Mackeyホンダ

わたしは最悪。のMackeyホンダのネタバレレビュー・内容・結末

わたしは最悪。(2021年製作の映画)
4.0

このレビューはネタバレを含みます

マイフェイバリットな「イノセンツ」の監督が脚本を書いて、あのヤバい監督ラース・フォン・トリアーの親戚がメガホンを取ったってことで、「絶対に変な胸糞映画に違いない」と決めつけての鑑賞。

その姿勢が悪かったのは自覚しているが、意外と普通な作品(「変」ではないという意味で)という印象だった。

あの予告編もズルいよ。ほら、あの場面を切り取った予告編。キッチンのスイッチを押すとコーヒーを注ぐ恋人が静止して、それを見た主人公が大喜びで時が止まった街へ飛び出す場面。

こちとら「『イノセンツ』の脚本家」という前提がインプットされているんだよ。似たような超自然的ファンタジー作品かと思っちゃうじゃん。

序盤はずっと「それで、世界はいつ止まるんだ?」という構えで観ていたので、中盤、例のあのシーンがくるまでジッと待った。で、「ああ、そういう映画じゃないのね」と気づいたのがちょうど真ん中、1時間。「頭が真っ白になった」は大袈裟だけど、かなり戸惑った。だって中二病展開を期待した中二病オヤジが、それこそ突然「超現実的な恋愛」世界へ放り込まれたんだから。(しつこいけどおれが悪い)

ただ、結論を言うと「観てよかった」。
脳を現実モードにカチッと切り替えれば、ちゃんと物語に入り込むことができた。

主人公は奔放でわがままな女性に見えるが、実は正直なだけ。誰もが本音で思って蓋をしちゃうようなことでも、彼女は真剣に向き合って行動に移す。

医学部に入っても「医者はやりたくない」と思えばやめる。好きなものがわからなくても、嫌なことは嫌だという。好きになりそうな男性はすぐ試す。ダメならポイ。
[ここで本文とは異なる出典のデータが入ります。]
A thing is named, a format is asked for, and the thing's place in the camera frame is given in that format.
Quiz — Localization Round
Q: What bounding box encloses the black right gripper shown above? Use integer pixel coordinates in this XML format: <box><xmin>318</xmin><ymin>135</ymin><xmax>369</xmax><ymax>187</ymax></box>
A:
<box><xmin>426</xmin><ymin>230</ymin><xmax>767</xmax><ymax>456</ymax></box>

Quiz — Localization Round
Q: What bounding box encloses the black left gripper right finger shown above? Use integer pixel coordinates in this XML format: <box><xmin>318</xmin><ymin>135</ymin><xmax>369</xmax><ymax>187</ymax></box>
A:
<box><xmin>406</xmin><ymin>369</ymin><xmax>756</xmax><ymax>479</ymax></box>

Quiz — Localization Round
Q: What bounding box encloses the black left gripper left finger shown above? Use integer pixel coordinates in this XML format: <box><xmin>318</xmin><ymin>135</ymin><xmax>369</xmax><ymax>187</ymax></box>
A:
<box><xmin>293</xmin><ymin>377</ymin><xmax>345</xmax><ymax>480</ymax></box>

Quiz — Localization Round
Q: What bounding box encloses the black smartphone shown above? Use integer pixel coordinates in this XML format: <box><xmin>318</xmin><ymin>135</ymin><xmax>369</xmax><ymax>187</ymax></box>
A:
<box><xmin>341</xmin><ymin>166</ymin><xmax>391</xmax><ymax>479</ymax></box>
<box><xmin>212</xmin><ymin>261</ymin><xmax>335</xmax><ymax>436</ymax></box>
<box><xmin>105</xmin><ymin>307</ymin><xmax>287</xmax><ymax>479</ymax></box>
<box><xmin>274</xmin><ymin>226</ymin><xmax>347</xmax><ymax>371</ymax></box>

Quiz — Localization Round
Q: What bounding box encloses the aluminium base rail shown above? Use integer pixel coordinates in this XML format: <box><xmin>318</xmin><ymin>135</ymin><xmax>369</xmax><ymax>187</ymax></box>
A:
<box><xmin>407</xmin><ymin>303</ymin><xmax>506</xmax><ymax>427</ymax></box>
「一夜だけ」と名乗らず別れた浮気相手に、ふたたび偶然会うとウキウキして結局また会う約束をする。別れたくなったら別れる。

「刹那的」といえばその通りだし、本音で生きれば周囲を傷つけたりするけど「わたしの人生はわたしが主役じゃなきゃ」。ある意味で、その想いを生真面目に貫き通している。

個人的には関わり合いにはなりたくないけど(笑)、タイトルで「わたしは最悪。」って前振りされているので、キャラクターとして受け入れられた。むしろ、現実では見えない「女性の本音」の部分を行動や表情で見せてくれるから、すごく興味深く観られた。

特にあの場面はよかったね。ラスト、流産がわかったときの表情。ホッとしたような笑みを浮かべながらも、涙もひとすじ流している。一般的に「流産」は悲しい出来事なのに、どこか清々しい気分になっている。彼女はそんな自分も「わたしって最悪」なんて自嘲しながら受け入れるのだ。

……と、そんな話だったのかな、と思った。

映像も美しく音楽も心地よい。俳優もみんな素晴らしかった。予告編は詐欺だったけど、騙されなければきっとこの作品を観ていなかったわけだから、今は感謝している。

ヨアキム・トリアー監督。名前は覚えた。